You are viewing a plain text version of this content. The canonical link for it is here.
Posted to dev@couchdb.apache.org by Benoit Chesneau <bc...@gmail.com> on 2012/12/13 17:06:59 UTC

database design question: concurrent writes

Hi all,


This morning I was back reading a lot of fundamentals about  databases and
such and was asking myself how we could increase the number of concurrent
writes.

These days the theory is that it will be solved by sharding the databases
in multiples database files and merging results of the queries. Since the
databases will be shareded then the writes on the same db will be
concurrents. A map of the shards willl be kept aside. All of this thanks to
the introduction of bigcouch.

The question I have is why don't we already do that? Ie balancing datas on
different files on one db? for example the db folder could be

database/XY.couch

where XY are the first letters of an id or content hash or any consistent
hashing method.

I am currently asking myself such question because I am wondering how will
the backup works when couchdb will be used as a single node. How to backup
only one db without having to query for the mapping and such? How to keep
it it simple.

Related to that why did bigcouch used that design? Why mapping shards in a
db database instead of having some kind of natural balancing on the fs and
having a consistent hashing algorithm used to balance on different
machines/vms as well ?


- benoît

Re: database design question: concurrent writes

Posted by Hans J Schroeder <hs...@cloudno.de>.
On Dec 13, 2012, at 6:41 PM, Robert Newson <rn...@apache.org> wrote:

> Two databases can have a different number of shards, different numbers
> of replicas of each shard, different locations for those shards, we
> might move shards over time as we add or remove nodes from the
> cluster.
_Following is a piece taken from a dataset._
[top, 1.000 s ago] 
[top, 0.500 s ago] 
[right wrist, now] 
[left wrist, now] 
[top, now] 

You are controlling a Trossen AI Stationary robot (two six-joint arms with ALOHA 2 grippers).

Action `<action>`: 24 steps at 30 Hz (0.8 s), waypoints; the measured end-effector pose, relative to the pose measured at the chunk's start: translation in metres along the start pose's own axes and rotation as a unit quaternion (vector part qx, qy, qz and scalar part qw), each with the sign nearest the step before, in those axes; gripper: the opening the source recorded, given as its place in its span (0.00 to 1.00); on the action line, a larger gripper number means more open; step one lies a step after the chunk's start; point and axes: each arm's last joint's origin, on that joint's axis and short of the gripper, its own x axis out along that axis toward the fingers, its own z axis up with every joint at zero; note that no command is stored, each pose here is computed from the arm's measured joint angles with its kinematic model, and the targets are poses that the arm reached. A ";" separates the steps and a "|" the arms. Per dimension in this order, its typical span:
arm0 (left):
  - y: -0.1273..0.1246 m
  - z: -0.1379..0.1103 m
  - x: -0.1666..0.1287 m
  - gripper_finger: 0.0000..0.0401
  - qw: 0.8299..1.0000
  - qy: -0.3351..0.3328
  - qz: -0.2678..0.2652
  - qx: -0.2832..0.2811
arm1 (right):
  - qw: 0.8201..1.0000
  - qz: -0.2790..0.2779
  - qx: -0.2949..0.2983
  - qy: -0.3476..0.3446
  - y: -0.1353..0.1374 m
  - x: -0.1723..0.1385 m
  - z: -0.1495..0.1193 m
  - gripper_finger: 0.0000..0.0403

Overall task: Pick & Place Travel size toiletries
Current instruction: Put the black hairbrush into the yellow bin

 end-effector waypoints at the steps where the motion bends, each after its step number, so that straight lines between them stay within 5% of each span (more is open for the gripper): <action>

I don't see how you can do any of that without a document
> describing the layout.
> 
> B.
> 
> On 13 December 2012 17:30, Benoit Chesneau <bc...@gmail.com> wrote:
>> On Thu, Dec 13, 2012 at 5:46 PM, Robert Newson <rn...@apache.org> wrote:
>> 
>>> Views are also sharded.
>>> 
>>> It's common for a node to host multiple shards of the same database,
>>> so we already have this 'concurrent writes' notion, if I've
>>> interpreted it correctly.
>>> 
>>> 
>> Well my question are more related why using a mapping ? And how to keep the
>> backup of one database easy for a user. Possibly without relying on a
>> mapping stored aside.
>> 
>> Other question is  why bigcouch choose that design vs the one I propose.
>> 
>> @Hans since db are shared and views are done / db ,views indexations are
>> also concurrent.
>> 
>> - benoît
>> 
>> 
>> 
>>> On 13 December 2012 16:36, Hans J Schroeder <hs...@cloudno.de> wrote:
>>>> 
>>>> On Dec 13, 2012, at 5:06 PM, Benoit Chesneau <bc...@gmail.com>
>>> wrote:
>>>> 
>>>>> Hi all,
>>>>> 
>>>>> 
>>>>> This morning I was back reading a lot of fundamentals about  databases
>>> and
>>>>> such and was asking myself how we could increase the number of
>>> concurrent
>>>>> writes.
>>>>> 
>>>>> These days the theory is that it will be solved by sharding the
>>> databases
>>>>> in multiples database files and merging results of the queries. Since
>>> the
>>>>> databases will be shareded then the writes on the same db will be
>>>>> concurrents. A map of the shards willl be kept aside. All of this
>>> thanks to
>>>>> the introduction of bigcouch.
>>>>> 
>>>>> The question I have is why don't we already do that? Ie balancing datas
>>> on
>>>>> different files on one db? for example the db folder could be
>>>>> 
>>>>> database/XY.couch
>>>>> 
>>>>> where XY are the first letters of an id or content hash or any
>>> consistent
>>>>> hashing method.
>>>>> 
>>>>> I am currently asking myself such question because I am wondering how
>>> will
>>>>> the backup works when couchdb will be used as a single node. How to
>>> backup
>>>>> only one db without having to query for the mapping and such? How to
>>> keep
>>>>> it it simple.
>>>>> 
>>>>> Related to that why did bigcouch used that design? Why mapping shards
>>> in a
>>>>> db database instead of having some kind of natural balancing on the fs
>>> and
>>>>> having a consistent hashing algorithm used to balance on different
>>>>> machines/vms as well ?
>>>>> 
>>>>> 
>>>>> - benoît
>>>> 
>>>> 
>>>> Hi,
>>>> 
>>>> That's like "horizontal partitioning" in conventional databases and I
>>> think its a great idea. Having a writer process for each partition will
>>> make it scale.
>>>> 
>>>> Does Bigcouch have anything for the view files too or are they just
>>> sharding the backing files?
>>>> 
>>>> - Hans
>>> 

Thanks for the clarification about the views. 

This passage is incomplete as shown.